» Exercise details
This exercise calls for the line with "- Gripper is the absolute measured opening", the line with "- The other", and all lines between them in the material below, output exactly and with no other lines.
•••••
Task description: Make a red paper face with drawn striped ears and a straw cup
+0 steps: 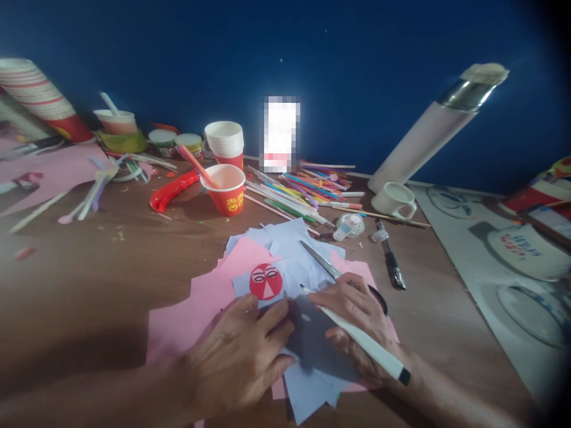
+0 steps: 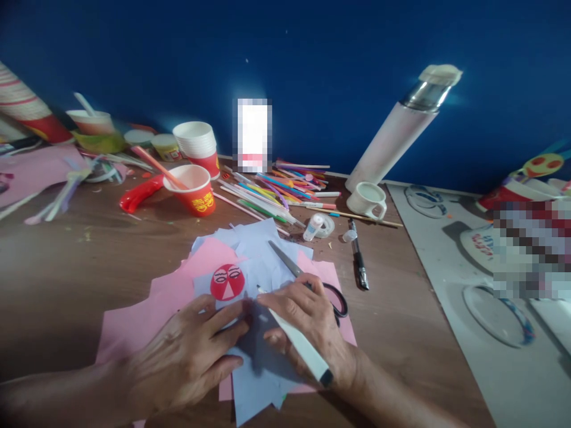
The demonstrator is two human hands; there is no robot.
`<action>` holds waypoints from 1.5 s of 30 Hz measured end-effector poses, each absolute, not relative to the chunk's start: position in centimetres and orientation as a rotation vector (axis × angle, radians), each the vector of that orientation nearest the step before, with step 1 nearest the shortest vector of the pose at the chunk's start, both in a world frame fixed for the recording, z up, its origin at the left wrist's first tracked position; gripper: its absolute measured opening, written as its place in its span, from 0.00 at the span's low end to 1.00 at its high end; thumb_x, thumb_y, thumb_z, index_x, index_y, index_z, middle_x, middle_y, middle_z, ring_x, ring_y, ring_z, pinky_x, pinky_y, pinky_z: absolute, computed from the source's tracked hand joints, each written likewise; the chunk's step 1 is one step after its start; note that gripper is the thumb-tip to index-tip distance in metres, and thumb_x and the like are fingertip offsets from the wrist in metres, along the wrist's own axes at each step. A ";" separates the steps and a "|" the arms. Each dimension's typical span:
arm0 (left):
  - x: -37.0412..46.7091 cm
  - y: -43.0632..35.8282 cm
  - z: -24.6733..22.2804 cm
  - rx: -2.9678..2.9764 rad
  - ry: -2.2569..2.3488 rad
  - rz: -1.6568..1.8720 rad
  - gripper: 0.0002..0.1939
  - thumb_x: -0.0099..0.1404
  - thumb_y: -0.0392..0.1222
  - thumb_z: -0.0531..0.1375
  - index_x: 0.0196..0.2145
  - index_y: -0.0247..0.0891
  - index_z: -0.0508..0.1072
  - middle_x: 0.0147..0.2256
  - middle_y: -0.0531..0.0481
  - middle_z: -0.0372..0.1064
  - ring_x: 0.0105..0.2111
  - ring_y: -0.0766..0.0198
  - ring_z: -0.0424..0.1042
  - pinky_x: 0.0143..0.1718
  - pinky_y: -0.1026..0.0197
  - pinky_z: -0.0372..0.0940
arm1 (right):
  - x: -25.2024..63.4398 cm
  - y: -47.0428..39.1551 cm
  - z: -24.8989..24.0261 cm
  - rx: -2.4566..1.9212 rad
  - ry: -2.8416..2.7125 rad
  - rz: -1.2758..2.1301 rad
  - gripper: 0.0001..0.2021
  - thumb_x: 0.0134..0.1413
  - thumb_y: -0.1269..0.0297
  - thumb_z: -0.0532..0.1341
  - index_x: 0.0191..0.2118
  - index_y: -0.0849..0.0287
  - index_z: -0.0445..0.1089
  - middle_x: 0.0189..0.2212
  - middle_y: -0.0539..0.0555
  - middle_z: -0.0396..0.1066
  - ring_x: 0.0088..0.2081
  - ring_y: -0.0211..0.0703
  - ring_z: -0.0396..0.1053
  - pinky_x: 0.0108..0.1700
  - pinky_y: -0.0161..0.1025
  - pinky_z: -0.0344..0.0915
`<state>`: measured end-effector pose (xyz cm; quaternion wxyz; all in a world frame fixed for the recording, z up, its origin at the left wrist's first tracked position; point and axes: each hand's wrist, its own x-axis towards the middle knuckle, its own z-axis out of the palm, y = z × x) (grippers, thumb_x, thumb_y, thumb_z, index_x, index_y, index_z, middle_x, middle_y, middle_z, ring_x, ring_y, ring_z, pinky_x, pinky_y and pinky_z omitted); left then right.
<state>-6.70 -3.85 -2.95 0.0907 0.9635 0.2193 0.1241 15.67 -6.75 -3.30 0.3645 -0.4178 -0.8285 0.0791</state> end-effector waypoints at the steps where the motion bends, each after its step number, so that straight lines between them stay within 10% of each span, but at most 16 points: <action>1: -6.7 -3.8 -3.0 2.867 0.659 0.391 0.14 0.69 0.47 0.51 0.46 0.36 0.69 0.50 0.46 0.67 0.39 0.58 0.67 0.44 0.52 0.58 | 15.7 -6.8 -3.2 -1.078 -2.124 0.213 0.17 0.66 0.57 0.45 0.45 0.61 0.66 0.32 0.55 0.74 0.34 0.43 0.69 0.44 0.47 0.56; 7: -6.7 -3.8 -2.7 2.893 0.639 0.348 0.15 0.69 0.47 0.50 0.45 0.35 0.69 0.51 0.44 0.66 0.38 0.58 0.68 0.43 0.51 0.59 | 15.7 -7.0 -3.1 -1.134 -2.097 0.231 0.04 0.56 0.72 0.54 0.36 0.60 0.65 0.25 0.49 0.71 0.25 0.37 0.66 0.44 0.46 0.57; 45: -6.9 -3.9 -2.7 2.871 0.643 0.337 0.15 0.70 0.47 0.49 0.47 0.37 0.67 0.53 0.46 0.64 0.45 0.56 0.66 0.49 0.49 0.57 | 15.3 -7.1 -3.3 -1.123 -2.122 0.198 0.05 0.53 0.73 0.55 0.31 0.57 0.65 0.21 0.45 0.71 0.20 0.35 0.63 0.41 0.45 0.59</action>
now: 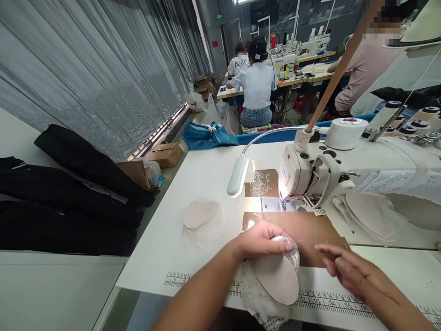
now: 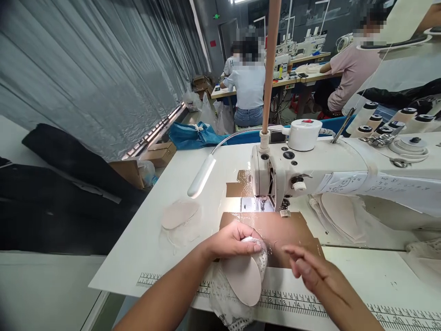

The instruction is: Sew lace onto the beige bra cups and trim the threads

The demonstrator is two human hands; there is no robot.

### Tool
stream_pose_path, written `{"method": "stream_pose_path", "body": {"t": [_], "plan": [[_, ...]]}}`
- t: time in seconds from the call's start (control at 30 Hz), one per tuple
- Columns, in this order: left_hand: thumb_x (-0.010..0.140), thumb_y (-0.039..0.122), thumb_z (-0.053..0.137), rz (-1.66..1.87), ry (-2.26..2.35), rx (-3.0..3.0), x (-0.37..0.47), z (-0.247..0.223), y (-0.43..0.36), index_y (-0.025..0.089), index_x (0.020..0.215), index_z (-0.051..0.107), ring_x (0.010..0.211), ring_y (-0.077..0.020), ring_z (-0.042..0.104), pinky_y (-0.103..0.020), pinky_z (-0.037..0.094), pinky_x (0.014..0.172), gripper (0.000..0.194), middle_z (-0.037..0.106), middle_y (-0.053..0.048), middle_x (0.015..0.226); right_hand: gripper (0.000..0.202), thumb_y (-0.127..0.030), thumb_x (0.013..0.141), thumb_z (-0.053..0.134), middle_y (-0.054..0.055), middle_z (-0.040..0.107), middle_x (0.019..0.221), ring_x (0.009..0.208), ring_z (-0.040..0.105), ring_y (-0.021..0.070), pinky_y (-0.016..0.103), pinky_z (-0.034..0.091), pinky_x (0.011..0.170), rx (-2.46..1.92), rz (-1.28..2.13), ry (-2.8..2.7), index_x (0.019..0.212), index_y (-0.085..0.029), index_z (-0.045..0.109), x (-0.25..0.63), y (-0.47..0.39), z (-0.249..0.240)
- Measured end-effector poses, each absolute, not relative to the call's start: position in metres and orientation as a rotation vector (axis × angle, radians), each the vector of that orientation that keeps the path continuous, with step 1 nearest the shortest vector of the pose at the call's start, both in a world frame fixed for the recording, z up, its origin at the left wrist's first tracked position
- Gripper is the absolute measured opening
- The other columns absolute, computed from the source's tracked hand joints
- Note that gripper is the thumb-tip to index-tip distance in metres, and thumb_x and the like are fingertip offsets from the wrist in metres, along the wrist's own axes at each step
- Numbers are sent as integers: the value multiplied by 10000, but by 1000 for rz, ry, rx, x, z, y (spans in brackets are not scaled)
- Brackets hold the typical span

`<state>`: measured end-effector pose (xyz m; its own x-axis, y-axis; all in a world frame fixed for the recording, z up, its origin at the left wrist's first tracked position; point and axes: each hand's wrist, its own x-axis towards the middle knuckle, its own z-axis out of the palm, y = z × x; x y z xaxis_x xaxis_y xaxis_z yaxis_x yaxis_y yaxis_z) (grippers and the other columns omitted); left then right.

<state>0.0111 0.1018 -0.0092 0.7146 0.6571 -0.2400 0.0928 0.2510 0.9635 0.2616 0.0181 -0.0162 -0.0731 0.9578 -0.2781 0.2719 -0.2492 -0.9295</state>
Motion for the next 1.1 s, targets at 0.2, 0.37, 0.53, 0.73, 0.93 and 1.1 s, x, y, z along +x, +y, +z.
{"method": "stream_pose_path", "body": {"t": [0.2,0.37,0.53,0.73,0.93,1.1], "plan": [[760,552,750,422,692,1246,9,-6,103,139,989,762,921,-215,659,-295,497,865,472,730,-94,969,605,-739,752,611,-17,567,677,452,346,69,218,314,451,-1489,1729,-1110,1077,-229,653,236,18,-17],[762,558,747,385,677,1239,8,-3,102,140,1016,757,958,-224,662,-304,494,899,490,730,-91,986,579,-722,731,643,-38,518,673,443,238,43,210,194,436,-1479,1756,-1077,1017,-219,633,230,30,-18],[741,567,761,378,670,1220,8,-2,101,138,1011,759,948,-228,665,-311,501,896,507,731,-94,973,524,-670,745,674,-53,495,668,470,246,50,225,188,475,-1453,1760,-1037,1003,-217,615,226,31,-20],[763,550,751,380,641,1218,7,-5,102,148,1052,754,990,-231,665,-305,492,923,495,733,-96,1022,529,-675,737,687,-28,523,694,544,360,100,239,244,506,-1444,1709,-1061,1001,-221,626,227,31,-17],[799,501,738,401,640,1235,5,-7,102,157,1070,752,972,-224,665,-297,490,898,438,735,-94,1022,537,-692,726,676,-2,564,702,617,416,128,241,322,563,-1532,1696,-1020,1008,-234,657,237,23,-12],[788,498,750,405,637,1215,5,-6,102,150,1049,754,947,-212,660,-290,490,883,434,733,-88,999,552,-723,715,650,-23,533,662,510,337,91,234,258,493,-1525,1706,-1103,968,-233,647,234,25,-16]]}}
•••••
» Reply to the exercise
- Gripper is the absolute measured opening
- The other columns absolute, computed from the source's tracked hand joints

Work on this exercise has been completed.